Решили ехать в Академию наук на выставку эскизов.
Прежде всего бросились смотреть Репина. Видим две картины, подписаны «Дон-Жуан и донна Анна». Смотрим и недоумеваем. Вот так Дон-Жуан! Лицо как у дьячка и притом самое несчастное. Верно, Репин спутал: Дон-Кихот, а не Дон-Жуан. Но я вспомнила про «призму» и успокоилась. Каждый понимает красоту по-своему.
«Адам и Ева по грехопадении».
Ей-богу, неправда! Ей-богу, «до», а не «по». Во-первых, они нарисованы в раю, потому что такие яблоки росли только в раю, – значит, их еще не изгнали. Во-вторых, змей присутствует тут же – значит, еще не соблазнил, иначе прикрылся бы хвостом и был таков.

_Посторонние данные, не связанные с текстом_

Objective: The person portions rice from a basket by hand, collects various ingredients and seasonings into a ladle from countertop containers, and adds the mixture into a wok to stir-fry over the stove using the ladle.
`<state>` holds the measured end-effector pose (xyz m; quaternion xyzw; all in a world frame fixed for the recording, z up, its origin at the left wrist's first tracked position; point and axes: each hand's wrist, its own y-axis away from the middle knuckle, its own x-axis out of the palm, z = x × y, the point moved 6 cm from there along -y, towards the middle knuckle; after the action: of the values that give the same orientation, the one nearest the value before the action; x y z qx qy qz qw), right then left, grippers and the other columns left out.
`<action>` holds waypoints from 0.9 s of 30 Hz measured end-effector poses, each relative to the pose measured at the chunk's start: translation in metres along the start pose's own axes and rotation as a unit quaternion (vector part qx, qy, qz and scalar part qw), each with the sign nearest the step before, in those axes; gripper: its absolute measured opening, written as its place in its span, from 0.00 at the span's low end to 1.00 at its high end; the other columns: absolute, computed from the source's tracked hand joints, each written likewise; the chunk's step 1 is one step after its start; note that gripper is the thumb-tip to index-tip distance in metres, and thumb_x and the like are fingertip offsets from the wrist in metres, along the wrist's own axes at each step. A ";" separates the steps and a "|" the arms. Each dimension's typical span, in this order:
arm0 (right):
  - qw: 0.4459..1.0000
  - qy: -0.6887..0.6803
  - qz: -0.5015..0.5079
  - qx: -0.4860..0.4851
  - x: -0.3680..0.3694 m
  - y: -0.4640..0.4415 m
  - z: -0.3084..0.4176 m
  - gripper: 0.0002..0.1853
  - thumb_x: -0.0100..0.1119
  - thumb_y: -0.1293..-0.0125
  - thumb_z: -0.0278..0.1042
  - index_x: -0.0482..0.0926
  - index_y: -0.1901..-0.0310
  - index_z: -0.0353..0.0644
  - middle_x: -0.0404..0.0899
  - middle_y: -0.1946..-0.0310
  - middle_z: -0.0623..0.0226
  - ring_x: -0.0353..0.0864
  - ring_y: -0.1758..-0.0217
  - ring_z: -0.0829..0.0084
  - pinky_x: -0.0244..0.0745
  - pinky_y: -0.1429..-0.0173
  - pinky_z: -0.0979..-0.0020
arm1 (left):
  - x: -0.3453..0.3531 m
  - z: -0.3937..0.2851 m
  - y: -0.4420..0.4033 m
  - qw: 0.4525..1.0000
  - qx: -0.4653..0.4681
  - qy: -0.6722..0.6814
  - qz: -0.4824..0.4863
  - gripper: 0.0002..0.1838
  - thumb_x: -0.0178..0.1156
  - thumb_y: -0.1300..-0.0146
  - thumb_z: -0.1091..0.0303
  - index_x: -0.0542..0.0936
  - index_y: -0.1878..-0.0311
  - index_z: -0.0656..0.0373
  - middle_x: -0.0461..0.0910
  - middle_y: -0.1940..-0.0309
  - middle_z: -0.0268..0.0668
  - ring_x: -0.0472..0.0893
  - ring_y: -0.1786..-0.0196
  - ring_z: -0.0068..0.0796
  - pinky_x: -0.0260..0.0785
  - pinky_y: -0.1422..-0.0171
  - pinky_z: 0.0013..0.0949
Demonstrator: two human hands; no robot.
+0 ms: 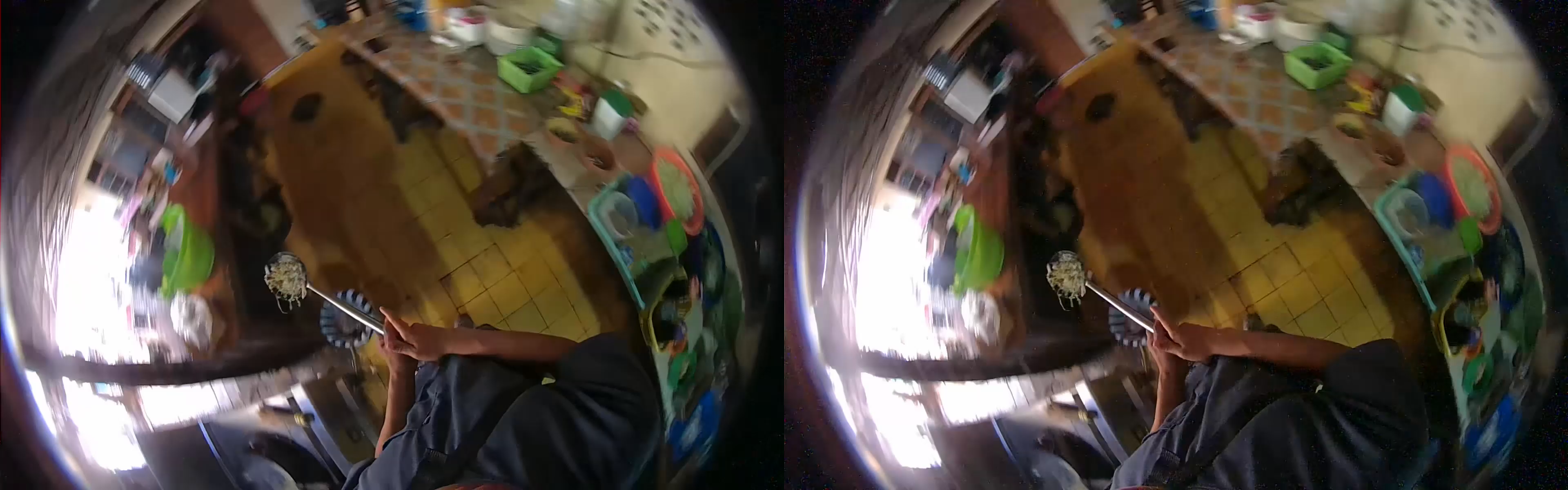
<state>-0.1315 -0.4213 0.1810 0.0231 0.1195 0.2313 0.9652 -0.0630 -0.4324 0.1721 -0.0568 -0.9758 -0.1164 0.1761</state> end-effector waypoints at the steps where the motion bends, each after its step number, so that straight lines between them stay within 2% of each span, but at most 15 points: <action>1: 0.996 -0.004 -0.069 -0.061 -0.016 0.004 0.002 0.42 0.39 0.32 0.54 0.29 0.34 0.34 0.75 0.60 0.43 0.77 0.64 0.50 0.69 0.58 0.60 | 0.022 0.003 -0.007 0.987 -0.071 0.141 0.004 0.12 0.42 0.32 0.62 0.71 0.61 0.60 0.70 0.71 0.31 0.71 0.68 0.20 0.65 0.65 0.28; 2: 0.997 -0.038 -0.031 0.059 -0.027 0.008 -0.016 0.41 0.45 0.32 0.46 0.28 0.33 0.39 0.71 0.53 0.48 0.75 0.58 0.56 0.67 0.53 0.63 | 0.027 0.016 -0.025 0.987 0.027 -0.153 0.045 0.12 0.42 0.32 0.62 0.71 0.62 0.60 0.69 0.74 0.30 0.70 0.68 0.19 0.64 0.66 0.29; 3: 0.995 -0.046 -0.060 0.062 -0.041 0.015 -0.028 0.41 0.45 0.32 0.46 0.28 0.33 0.39 0.71 0.53 0.48 0.75 0.58 0.56 0.67 0.53 0.63 | 0.027 0.039 -0.038 0.984 0.020 -0.162 0.073 0.12 0.42 0.32 0.62 0.71 0.62 0.60 0.69 0.74 0.30 0.70 0.68 0.19 0.64 0.66 0.29; 5: 0.968 0.059 -0.244 0.003 -0.080 0.042 -0.049 0.37 0.44 0.33 0.48 0.38 0.33 0.38 0.74 0.70 0.49 0.75 0.72 0.53 0.69 0.63 0.61 | 0.047 0.056 -0.061 0.969 -0.002 -0.221 0.111 0.07 0.45 0.34 0.65 0.69 0.62 0.59 0.69 0.76 0.31 0.70 0.72 0.20 0.62 0.70 0.27; 6: 0.963 0.051 -0.266 0.015 -0.096 0.060 -0.055 0.37 0.44 0.33 0.48 0.38 0.33 0.38 0.74 0.70 0.49 0.75 0.72 0.53 0.69 0.63 0.61 | 0.061 0.059 -0.069 0.984 -0.114 -0.129 0.046 0.05 0.51 0.37 0.69 0.67 0.63 0.58 0.68 0.77 0.32 0.69 0.80 0.23 0.63 0.76 0.27; 8: 0.925 0.009 -0.370 0.086 -0.125 0.099 -0.062 0.29 0.52 0.37 0.34 0.53 0.37 0.40 0.74 0.68 0.50 0.74 0.71 0.53 0.68 0.63 0.62 | 0.070 0.049 -0.081 0.976 -0.139 -0.142 0.088 0.05 0.52 0.39 0.70 0.66 0.64 0.58 0.68 0.78 0.32 0.68 0.83 0.23 0.63 0.79 0.27; 10: 0.856 0.064 -0.511 0.041 -0.153 0.156 -0.077 0.24 0.54 0.43 0.23 0.63 0.43 0.39 0.72 0.60 0.49 0.72 0.62 0.54 0.68 0.59 0.65 | 0.082 0.050 -0.100 0.968 -0.160 -0.154 0.119 0.06 0.54 0.40 0.71 0.66 0.66 0.57 0.67 0.79 0.32 0.66 0.86 0.24 0.63 0.82 0.28; 12: 0.786 0.096 -0.604 0.090 -0.173 0.209 -0.113 0.23 0.53 0.46 0.19 0.66 0.46 0.39 0.69 0.54 0.50 0.69 0.52 0.53 0.69 0.52 0.64 | 0.088 0.056 -0.116 0.937 -0.195 -0.217 0.191 0.07 0.53 0.40 0.70 0.64 0.66 0.57 0.66 0.80 0.33 0.66 0.87 0.24 0.64 0.84 0.31; 14: 0.703 0.281 -0.560 0.335 -0.188 0.254 -0.111 0.24 0.52 0.46 0.20 0.67 0.45 0.40 0.68 0.51 0.50 0.68 0.48 0.55 0.68 0.47 0.62 | 0.102 0.050 -0.126 0.914 -0.216 -0.233 0.253 0.07 0.53 0.40 0.70 0.64 0.66 0.57 0.65 0.81 0.33 0.66 0.87 0.23 0.64 0.84 0.30; 15: 0.693 0.279 -0.567 0.346 -0.199 0.269 -0.100 0.24 0.52 0.46 0.20 0.67 0.45 0.40 0.68 0.51 0.50 0.68 0.48 0.55 0.68 0.47 0.62 | 0.114 0.053 -0.130 0.895 -0.224 -0.239 0.303 0.08 0.53 0.40 0.70 0.63 0.65 0.57 0.64 0.81 0.33 0.66 0.87 0.23 0.64 0.84 0.30; 17: 0.611 0.273 -0.606 0.431 -0.230 0.301 -0.075 0.16 0.53 0.45 0.23 0.71 0.52 0.40 0.73 0.54 0.53 0.72 0.50 0.54 0.68 0.47 0.58 | 0.127 0.065 -0.149 0.873 -0.225 -0.275 0.335 0.09 0.53 0.39 0.68 0.63 0.65 0.58 0.65 0.80 0.34 0.66 0.88 0.23 0.63 0.84 0.30; 20: 0.589 0.234 -0.608 0.478 -0.289 0.344 -0.090 0.14 0.51 0.44 0.26 0.72 0.54 0.39 0.74 0.56 0.53 0.72 0.51 0.52 0.69 0.48 0.59 | 0.169 0.067 -0.157 0.851 -0.272 -0.277 0.354 0.12 0.58 0.40 0.64 0.63 0.67 0.55 0.63 0.84 0.30 0.64 0.90 0.23 0.61 0.85 0.29; 22: 0.525 0.314 -0.689 0.389 -0.323 0.380 -0.138 0.13 0.50 0.44 0.26 0.74 0.56 0.38 0.76 0.59 0.53 0.73 0.54 0.50 0.69 0.51 0.59 | 0.204 0.064 -0.158 0.835 -0.290 -0.272 0.379 0.12 0.58 0.41 0.65 0.63 0.66 0.55 0.63 0.84 0.31 0.64 0.90 0.23 0.61 0.86 0.29; 25: 0.491 0.363 -0.624 0.488 -0.366 0.407 -0.164 0.14 0.51 0.47 0.27 0.74 0.57 0.39 0.77 0.59 0.55 0.74 0.54 0.52 0.70 0.51 0.57 | 0.228 0.086 -0.172 0.807 -0.310 -0.279 0.418 0.11 0.56 0.42 0.68 0.62 0.65 0.56 0.64 0.83 0.33 0.64 0.91 0.23 0.61 0.88 0.30; 27: 0.484 0.429 -0.490 0.584 -0.374 0.406 -0.179 0.11 0.52 0.48 0.29 0.77 0.62 0.42 0.78 0.61 0.58 0.74 0.51 0.55 0.69 0.49 0.55 | 0.257 0.083 -0.171 0.778 -0.343 -0.280 0.446 0.11 0.54 0.39 0.68 0.61 0.64 0.58 0.64 0.82 0.34 0.65 0.90 0.24 0.63 0.86 0.30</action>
<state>-0.6769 -0.2303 0.1303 0.4171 0.6184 -0.4212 0.5160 -0.3552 -0.5590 0.1529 -0.5722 -0.7434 -0.3306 -0.1034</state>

Tante Мари долго рассматривала что-то в бинокль на противоположной стене, потом подошла ко мне и не велела туда смотреть.
Пошли дальше и видели много-много странного. Теперь все слилось в памяти. Помню только грязные одеяла, которые на своем этюде развесил сушить Мясоедов.
Вдруг тетушка вскрикнула и остановилась.
– Ай! Не пойду дальше! Не пойду! Опять ослы! Je n'en puis plus![53]
Мы с Жоржем успокоили ее как могли и подошли к картине.
Представь себе, chère Loulou, какой обман зрения: то, что мы издали приняли за ослов, оказался просто мужик на четвереньках, и нарисовал его Касаткин; а на другой картине – русский витязь Лебедева, тоже на четвереньках!..
Кузен Жорж думает, что это что-то политическое и аллегорическое… русский регресс… все пятится раком. Все равно – c'est inouї! C'est ignoble![54]
Само собой разумеется, что пять минут спустя нас уже не было на выставке.
Tante Мари молчала. Я тоже была подавлена.
Проезжая мимо Соловьева[55], тетушка велела извозчику остановиться.
– Справлюсь, нет ли огурчиков, – сказала она смущенно…
Облагородила – sapristi![56] – себе душу на акварельной выставке!
Целую тебя, chérie. Твоя разочарованная.